Node-negative tumors ≥ 1 cm. The selection of a specific treatment program and the characteristics that predict risk of recurrence and death in women with node-negative breast cancer require further delineation and clarification in clinical trials. At present, women with tumors ≥ 1 cm who have poor histologic or nuclear differentiation, negative estrogen receptors, a high-risk Oncotype DX recurrence score, a high S-phase percentage, or a high Ki-67 level can be considered appropriate candidates for adjuvant systemic therapy.
An update of the NSABP B-20 trial indicated a significant advantage in the estrogen receptor-positive, node-negative population when chemotherapy with CMF or sequential MF is added to tamoxifen in the adjuvant setting. Patients receiving CMF plus tamoxifen appeared to derive the greatest benefit. Benefits with respect to both disease-free and overall survival have been reported for patients given chemotherapy and tamoxifen.

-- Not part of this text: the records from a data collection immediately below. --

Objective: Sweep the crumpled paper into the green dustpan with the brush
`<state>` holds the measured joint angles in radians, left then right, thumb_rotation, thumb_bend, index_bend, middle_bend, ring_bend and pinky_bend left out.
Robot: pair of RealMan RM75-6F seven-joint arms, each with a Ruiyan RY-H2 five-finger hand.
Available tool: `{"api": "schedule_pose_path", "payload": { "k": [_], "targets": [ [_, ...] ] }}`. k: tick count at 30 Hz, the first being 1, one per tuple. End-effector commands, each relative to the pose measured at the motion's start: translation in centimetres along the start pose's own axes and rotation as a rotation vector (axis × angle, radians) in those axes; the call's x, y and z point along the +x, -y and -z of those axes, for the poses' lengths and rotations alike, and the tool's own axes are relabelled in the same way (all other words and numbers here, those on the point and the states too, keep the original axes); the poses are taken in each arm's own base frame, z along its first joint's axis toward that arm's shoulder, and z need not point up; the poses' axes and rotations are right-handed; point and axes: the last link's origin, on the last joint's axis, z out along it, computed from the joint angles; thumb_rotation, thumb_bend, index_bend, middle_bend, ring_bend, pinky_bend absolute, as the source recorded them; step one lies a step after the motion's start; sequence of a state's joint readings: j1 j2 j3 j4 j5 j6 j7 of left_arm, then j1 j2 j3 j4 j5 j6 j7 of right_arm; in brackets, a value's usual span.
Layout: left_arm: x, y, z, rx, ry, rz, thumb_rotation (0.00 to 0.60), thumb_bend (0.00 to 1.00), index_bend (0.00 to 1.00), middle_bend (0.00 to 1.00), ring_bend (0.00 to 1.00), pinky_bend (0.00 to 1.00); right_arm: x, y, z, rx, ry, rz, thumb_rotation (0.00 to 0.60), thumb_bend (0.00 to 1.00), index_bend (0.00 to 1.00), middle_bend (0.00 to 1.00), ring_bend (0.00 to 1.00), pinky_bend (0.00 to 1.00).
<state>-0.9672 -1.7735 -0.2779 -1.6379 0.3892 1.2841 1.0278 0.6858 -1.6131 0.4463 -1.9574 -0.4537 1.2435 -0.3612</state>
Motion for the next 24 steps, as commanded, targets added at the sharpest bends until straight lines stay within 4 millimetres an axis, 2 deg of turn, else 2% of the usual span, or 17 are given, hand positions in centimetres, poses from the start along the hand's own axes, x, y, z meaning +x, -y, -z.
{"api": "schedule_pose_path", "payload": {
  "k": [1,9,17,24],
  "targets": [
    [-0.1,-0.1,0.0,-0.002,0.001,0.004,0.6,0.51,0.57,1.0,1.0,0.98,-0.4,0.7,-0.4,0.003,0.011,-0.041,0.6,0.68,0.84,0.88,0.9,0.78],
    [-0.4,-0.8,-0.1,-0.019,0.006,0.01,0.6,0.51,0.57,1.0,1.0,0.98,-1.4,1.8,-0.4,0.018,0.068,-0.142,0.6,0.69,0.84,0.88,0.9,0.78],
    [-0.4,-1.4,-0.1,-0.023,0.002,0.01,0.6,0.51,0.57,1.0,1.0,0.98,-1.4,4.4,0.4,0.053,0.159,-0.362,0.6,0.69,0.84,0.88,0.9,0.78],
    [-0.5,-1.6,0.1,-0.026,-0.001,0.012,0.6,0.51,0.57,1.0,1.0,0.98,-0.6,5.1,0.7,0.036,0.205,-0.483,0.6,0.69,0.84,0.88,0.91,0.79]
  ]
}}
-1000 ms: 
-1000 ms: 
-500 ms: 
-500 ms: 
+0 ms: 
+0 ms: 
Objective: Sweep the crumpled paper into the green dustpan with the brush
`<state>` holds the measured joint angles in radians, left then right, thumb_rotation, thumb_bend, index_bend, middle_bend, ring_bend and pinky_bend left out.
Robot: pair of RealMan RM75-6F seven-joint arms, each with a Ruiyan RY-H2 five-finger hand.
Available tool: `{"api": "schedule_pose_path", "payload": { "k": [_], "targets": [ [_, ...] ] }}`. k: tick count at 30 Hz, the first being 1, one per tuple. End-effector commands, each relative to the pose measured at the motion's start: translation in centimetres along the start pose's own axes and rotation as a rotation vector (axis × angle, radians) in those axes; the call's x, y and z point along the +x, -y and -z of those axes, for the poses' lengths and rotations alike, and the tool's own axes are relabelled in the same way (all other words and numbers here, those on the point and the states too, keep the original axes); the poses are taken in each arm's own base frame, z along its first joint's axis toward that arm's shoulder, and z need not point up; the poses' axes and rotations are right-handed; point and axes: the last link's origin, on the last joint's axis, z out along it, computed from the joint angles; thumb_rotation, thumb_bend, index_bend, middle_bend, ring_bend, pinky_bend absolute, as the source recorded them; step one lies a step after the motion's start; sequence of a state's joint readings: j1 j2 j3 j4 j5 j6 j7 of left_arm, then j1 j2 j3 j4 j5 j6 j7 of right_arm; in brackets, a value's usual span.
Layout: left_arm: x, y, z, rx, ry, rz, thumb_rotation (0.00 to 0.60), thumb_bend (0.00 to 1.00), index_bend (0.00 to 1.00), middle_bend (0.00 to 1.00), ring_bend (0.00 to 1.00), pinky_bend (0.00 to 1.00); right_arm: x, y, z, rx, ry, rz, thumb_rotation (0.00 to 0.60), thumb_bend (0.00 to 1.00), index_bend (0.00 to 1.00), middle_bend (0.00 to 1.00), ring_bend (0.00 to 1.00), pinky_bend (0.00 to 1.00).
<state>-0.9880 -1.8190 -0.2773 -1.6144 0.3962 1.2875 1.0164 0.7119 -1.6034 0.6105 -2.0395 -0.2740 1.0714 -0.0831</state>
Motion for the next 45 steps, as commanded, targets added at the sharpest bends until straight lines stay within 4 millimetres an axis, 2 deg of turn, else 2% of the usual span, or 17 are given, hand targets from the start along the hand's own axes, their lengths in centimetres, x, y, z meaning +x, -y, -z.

Chemotherapy and ovarian function suppression are both effective adjuvant therapies for patients with early-stage breast cancer. The efficacy of their sequential combination was investigated by the International Breast Cancer Study Group (IBCSG) trial VIII. This study randomized more than 1,000 pre- and perimenopausal women with lymph node-negative breast cancer to receive either goserelin(Drug information on goserelin) (Zoladex) for 24 months (n = 346), 6 courses of "classic" CMF chemotherapy (n = 360), or 6 courses of classic CMF followed by 18 months of goserelin (CMF then goserelin; n = 357). The primary outcome was disease-free survival.
In this study, patients with estrogen receptor-negative tumors achieved better 5-year disease-free survival rates if they received CMF (84% and 88% for CMF and CMF then goserelin, respectively) than if they received goserelin alone (73%). For patients with estrogen receptor-positive disease, however, chemotherapy alone and goserelin alone provided similar outcomes (5-year disease-free survival rates of 81% for both treatment groups), whereas sequential therapy provided a statistically nonsignificant improvement compared with either modality alone.